If your pain feels focused in one area of the breast, it can be worth checking that with ultrasound. But pain is more likely the result of an underlying benign condition such as fibrocystic breast changes or a single cyst or fibroadenoma. Often a definite underlying cause can’t be found.

Generally, mastalgia can be classified as either:

  • Cyclic breast pain: Cyclic mastalgia affects women in their 20s, 30s, or 40s, while they are still menstruating. This pain occurs toward the end of the menstrual cycle in the week or so before you get your period. The breasts are often painful, tender, and swollen at this time, but symptoms improve at other points in the cycle. The pain usually affects the outer and upper parts of both breasts, and it might involve your underarm area as well. Most cases of mastalgia are cyclic.
  • Noncyclic breast pain: This type of pain doesn’t bear any relation to the patterns of your menstrual cycle. It often feels like a sharpness, burning, or soreness in one area (or areas) of the breast instead of a generalized feeling of pain and tenderness. This type of mastalgia is more common after menopause. The pain may be constant or it can come and go. A common cause is costochondritis, or inflammation of the junction of the bone and the cartilage portion of the rib cage, which can be treated with anti-inflammatory medication like ibuprofen (brand names: Advil, Motrin).

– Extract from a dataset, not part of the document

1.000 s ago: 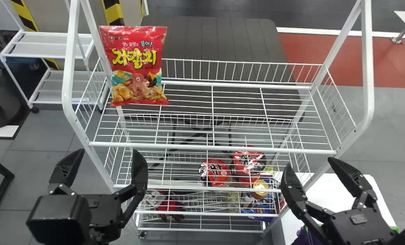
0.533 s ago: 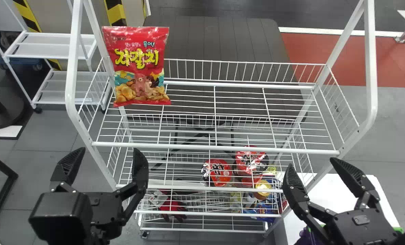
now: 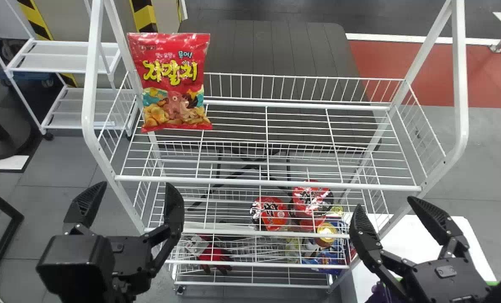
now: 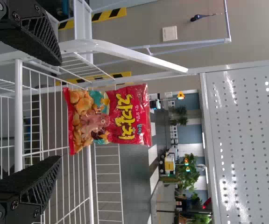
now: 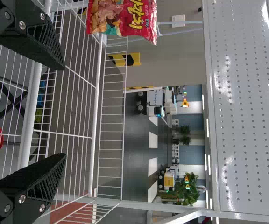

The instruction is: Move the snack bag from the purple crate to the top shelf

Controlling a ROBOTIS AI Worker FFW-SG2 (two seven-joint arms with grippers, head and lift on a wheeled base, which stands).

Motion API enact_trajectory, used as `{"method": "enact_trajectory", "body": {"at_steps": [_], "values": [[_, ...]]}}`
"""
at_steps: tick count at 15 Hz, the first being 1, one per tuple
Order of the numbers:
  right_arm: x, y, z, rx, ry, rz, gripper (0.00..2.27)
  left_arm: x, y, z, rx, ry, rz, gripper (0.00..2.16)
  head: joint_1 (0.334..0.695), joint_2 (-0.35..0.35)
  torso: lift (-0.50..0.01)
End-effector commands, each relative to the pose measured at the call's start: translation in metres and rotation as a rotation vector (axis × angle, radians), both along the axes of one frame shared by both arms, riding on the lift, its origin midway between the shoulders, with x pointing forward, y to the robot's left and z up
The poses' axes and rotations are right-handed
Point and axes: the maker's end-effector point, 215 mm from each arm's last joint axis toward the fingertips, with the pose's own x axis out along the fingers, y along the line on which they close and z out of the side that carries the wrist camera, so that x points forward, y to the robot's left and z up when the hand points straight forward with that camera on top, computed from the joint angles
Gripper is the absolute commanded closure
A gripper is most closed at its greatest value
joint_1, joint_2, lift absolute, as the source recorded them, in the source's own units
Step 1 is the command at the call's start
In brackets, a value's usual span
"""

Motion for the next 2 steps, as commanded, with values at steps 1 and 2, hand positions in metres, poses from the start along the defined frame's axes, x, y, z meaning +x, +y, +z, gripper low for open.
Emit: {"method": "enact_trajectory", "body": {"at_steps": [1, 2], "values": [[0.0002, 0.0010, 0.0017, 0.002, -0.004, 0.001, 0.17, -0.0005, 0.0002, -0.0003, -0.003, 0.001, 0.004, 0.11, 0.695, -0.028, 0.000], [0.0007, 0.0010, 0.0022, 0.002, -0.006, 0.001, 0.17, -0.0005, 0.0002, -0.0004, -0.004, 0.002, 0.004, 0.11, 0.695, -0.027, 0.000]]}}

Tell your doctor about your symptoms, whether they worsen or improve at different times of the month, and how they affect your quality of life. You can keep a daily pain journal to record when you’re having pain and how severe it is. Tell your doctor about any medications that you use. Birth control pills, infertility medications, and hormone replacement therapies can cause breast pain, as can certain antidepressants.

Some strategies your doctor might recommend include:

  • Reduce consumption of caffeine.
  • Reduce fat in the diet to less than 15 percent of total calories (this may require the help of a nutritionist).
  • Wear a comfortable, supportive sports bra.
  • Use a topical pain-relieving gel (nonsteroidal analgesic) such as diclofenac (brand name: Voltaren).
  • Take oral pain medicines such as acetaminophen (brand name: Tylenol) or ibuprofen (brand names: Advil, Motrin).
  • Apply warm or cool compresses when the breasts are painful.
  • Take a multivitamin with vitamin E.
  • Try evening primrose oil.

Medications to treat the condition are under investigation. For most women, mastalgia is mild-to-moderate rather than severe and often gets better on its own without treatment.